千年之间神秘不显,但是那堆积的阴暗,怨念可并不会一同消散,而是暗中潜伏,积蓄了起来。在神秘复苏的时刻,一起爆发,诞生出这些生物。
阿尔忒弥斯一眼扫过,便知道这天地之间不可能只有这一只怪异存在,接下来还会有着许许多多类似的怪异诞生。
与此同时,在人类无法触及的海洋深处仿佛也酝酿着什么,无形的神力波动在海面上扩散。
可这些与祂有何关系,现在的祂在默默地等待着一个机会,重生的机会。
“是吗?”
突然间一股风暴吹至学校当中,矢吹爱弓的头发在风暴当中飘零,有着阿尔忒弥斯的神力庇护,她站在风中巍峨不动,一缕银光闪耀,仿佛是来自天界的月神,让一直待在旁边的栗本桃乃惊愕:“这也是神灵?果然只有我不配。”
西行寺裴辰和矢吹爱弓打闹时,栗本桃乃还不觉得什么,认为矢吹爱弓只是较为异常的人,不是什么伟大的存在。
可是现在她错了,望着那在风暴当中巍峨不动的少女,一缕银辉闪烁,神灵至高的气息流露而出,让她本能地畏惧,向对方臣服。
来自生命的本能,让她选择了低头。
凡人不可直视真神,此乃神秘第一定律!
“怎么了?”
回过神来的矢吹爱弓察觉到身后战战赫赫,低头的栗本桃乃奇怪道。她这个学姐看起来似乎有些奇怪,若然和西行寺裴辰沾上关系都会变得奇怪,自己也不例外。
现在学校里疯传,自己是西行寺裴辰的女友,以至于班级上一些好友都对于有些敬畏,回归不到曾经的亲密。
一想到这里,矢吹爱弓就咬牙切齿。
当她对西行寺裴辰提及到这个事情时,他的回答让矢吹爱弓简直要爆炸了。
“这不是挺好吗?当初你在我神社许下的愿望,不就是让那些男生不再用色眯眯的眼神望着你。

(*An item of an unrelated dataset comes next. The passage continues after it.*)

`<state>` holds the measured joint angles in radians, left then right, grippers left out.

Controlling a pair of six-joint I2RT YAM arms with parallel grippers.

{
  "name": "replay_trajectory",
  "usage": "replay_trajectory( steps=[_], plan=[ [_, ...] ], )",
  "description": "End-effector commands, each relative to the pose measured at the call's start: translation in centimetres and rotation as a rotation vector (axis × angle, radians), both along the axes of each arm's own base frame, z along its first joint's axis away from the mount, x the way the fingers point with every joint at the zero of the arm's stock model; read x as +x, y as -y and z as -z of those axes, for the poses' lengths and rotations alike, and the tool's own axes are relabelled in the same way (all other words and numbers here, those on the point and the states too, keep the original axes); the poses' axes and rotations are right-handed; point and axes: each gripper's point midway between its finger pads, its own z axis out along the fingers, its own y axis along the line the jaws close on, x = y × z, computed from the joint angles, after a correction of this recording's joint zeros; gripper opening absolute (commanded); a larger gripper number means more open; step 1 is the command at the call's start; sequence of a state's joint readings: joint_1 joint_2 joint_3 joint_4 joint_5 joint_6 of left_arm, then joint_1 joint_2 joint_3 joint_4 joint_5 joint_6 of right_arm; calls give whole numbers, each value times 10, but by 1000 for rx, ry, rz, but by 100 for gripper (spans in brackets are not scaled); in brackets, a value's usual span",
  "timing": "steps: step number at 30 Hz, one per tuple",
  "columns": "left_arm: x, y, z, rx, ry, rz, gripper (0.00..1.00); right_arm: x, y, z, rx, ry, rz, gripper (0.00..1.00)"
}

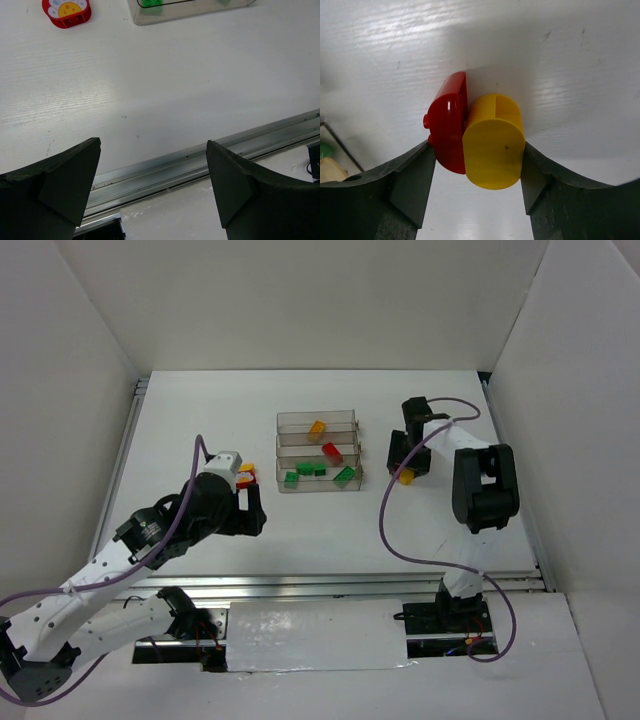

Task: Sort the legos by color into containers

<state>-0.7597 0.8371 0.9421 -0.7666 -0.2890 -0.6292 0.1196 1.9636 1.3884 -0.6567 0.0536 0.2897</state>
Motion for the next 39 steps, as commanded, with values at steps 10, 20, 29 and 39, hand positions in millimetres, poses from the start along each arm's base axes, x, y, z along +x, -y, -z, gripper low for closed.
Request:
replay_trajectory(
  steps=[10,20,29,39],
  plan=[
    [11,36,-85,-411,136,-41,100,-49,-119,-139,44,468,-383,0],
    [-1,66,-127,-642,94,34,100,-180,-224,-246,442,804,-897,0],
    [-8,101,-117,-720,10,172,100,-215,-257,-266,483,807,-982,0],
    [-8,107,-97,-679,-31,197,84,-217,-279,-284,483,821,-973,0]
  ],
)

现在不是挺好,没有人在敢这样看你。”
西行寺裴辰摊了摊手,回答着令矢吹爱弓困扰的话题,眼神中满是笑意,看着少女嘴角上扬。
“没什么,是我不配和你们一起玩。”
栗本桃乃好不容易感受到那宛如惊涛骇浪打过来的威压消散,才艰难的抬起头,望着矢吹爱弓这个少女讪讪笑道。
只不过栗本桃乃在这短短不到三分钟的时间,身上早已被冷汗打湿,感受到什么叫做神威于狱。